Wir überlegen, ob wir die andere Route noch laufen wollen, aber ein Blick auf die Uhr und der Hinweis von Vincent, dass das die schwierigere der beiden Routen ist, bringen uns davon ab. Stattdessen nehmen wir faul die Seilbahn auf den Grat gegenüber.

Die Feuchtigkeit ist inzwischen bis hier runter ins Tal gekrochen, und so werfen selbst die Kabel der Seilbahn Schatten in die Luft, das sieht man auch nicht jeden Tag.

Trotz Nebensaison ist die Gondel gut gefüllt – wie gesagt, ich bin heilfroh, dass wir jetzt hier sind und nicht zur Hochsaison – angeblich muss man dann 2-3 Stunden Schlange stehen, um befördert zu werden.

Die Fahrt bringt uns in vier Minuten 700 Meter weiter nach oben, von 850 Metern hat man einen schönen Ausblick auf die Stadt Sokcho und den Ulsanbawi. Der Bawi ("Fels") kam laut Legende während Gott das Gebirge schuf aus der Stadt Ulsan in der Nähe von Busan hierhergelaufen, weil er auch Teil des schönen Gebirges sein wollte. Das Wahrzeichen des Parks ist beeindruckend, es wirkt für mich wie der große Bruder der Kampenwand am Chiemsee. Hier wäre der andere Wanderweg hochgegangen, wenn der Wetterbericht für morgen sich täuschen sollte (Regen, Nebel), dann verlängern wir vermutlich unseren Aufenthalt hier, um das auch noch anzusehen.

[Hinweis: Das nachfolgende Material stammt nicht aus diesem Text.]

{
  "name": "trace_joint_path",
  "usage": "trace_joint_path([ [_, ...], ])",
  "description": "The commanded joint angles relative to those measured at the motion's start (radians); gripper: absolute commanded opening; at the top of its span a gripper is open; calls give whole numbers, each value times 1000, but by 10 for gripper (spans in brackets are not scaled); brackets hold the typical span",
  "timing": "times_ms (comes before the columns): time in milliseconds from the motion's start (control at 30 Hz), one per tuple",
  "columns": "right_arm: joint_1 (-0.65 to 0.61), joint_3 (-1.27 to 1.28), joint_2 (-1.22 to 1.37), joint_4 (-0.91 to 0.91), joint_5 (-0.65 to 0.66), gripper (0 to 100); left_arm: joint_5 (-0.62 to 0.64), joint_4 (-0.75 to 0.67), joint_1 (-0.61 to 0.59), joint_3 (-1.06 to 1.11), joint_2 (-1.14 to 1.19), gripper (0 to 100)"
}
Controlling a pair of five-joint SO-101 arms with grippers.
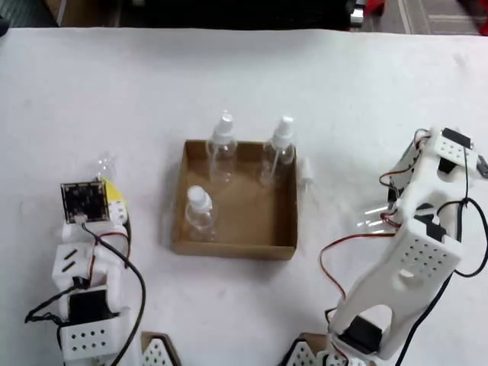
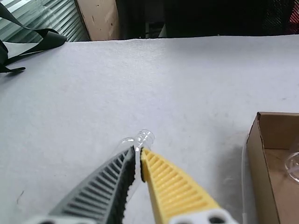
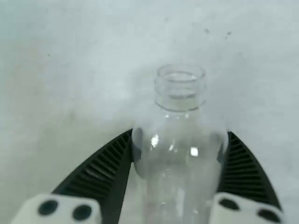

Hier oben bläst der Wind frostig, und der Weg liegt schon im Schatten, also fahren wir recht bald wieder runter zur massigen Buddha-Statue, und nehmen nach einem Umweg durch den Souvenirshop das Taxi zurück in die Stadt.

Wir lassen uns auf der Nordseite der Lagune nahe des Leuchtturms absetzen, und gehen am Strand entlang durch den Fischmarkt Richtung der Doppelbrücke über die Verbindung zwischen Lagune und Pazifik.

Eine Doppelbrücke ist notwendig, denn dazwischen liegt noch die Insel Abai mit dem gleichnamigen Fischerdorf darauf, ein gedrängtes Durcheinander kleiner Häuschen, Kais und einem Badestrand direkt neben dem Passagierterminal, an dem gerade die Küstenwache parkt.

Die Wellen sind heute deutlich niedriger als heute Nacht, aber sie brechen sich noch geräuschvoll. Auf der anderen Seite beeindruckt die Bergkulisse, 1700 Meter von Meereshöhe sind halt doch anders als 1700 Meter von 800 Meter wie im Alpenvorland. Lange Schatten in den Himmel werfend geht die Sonne hinter den Bergen unter.

Ich gehe noch ein paar Meter am Hotel vorbei. Der erste Mini-Supermarkt hatte nicht alles, was wir wollten, und so komme ich noch dazu ein bisschen Lichterspiel zu sehen, bevor wir uns zum Abendessen und Ausklingen des Tages in die warme Wohnung zurückziehen.

Was für ein toller Tag, ich hoffe so sehr, dass es morgen noch trocken bleibt, und wir hier noch einen Bonustag dranhängen können. Falls nicht, müssen wir vielleicht doch noch ein zweites Mal nach Korea kommen.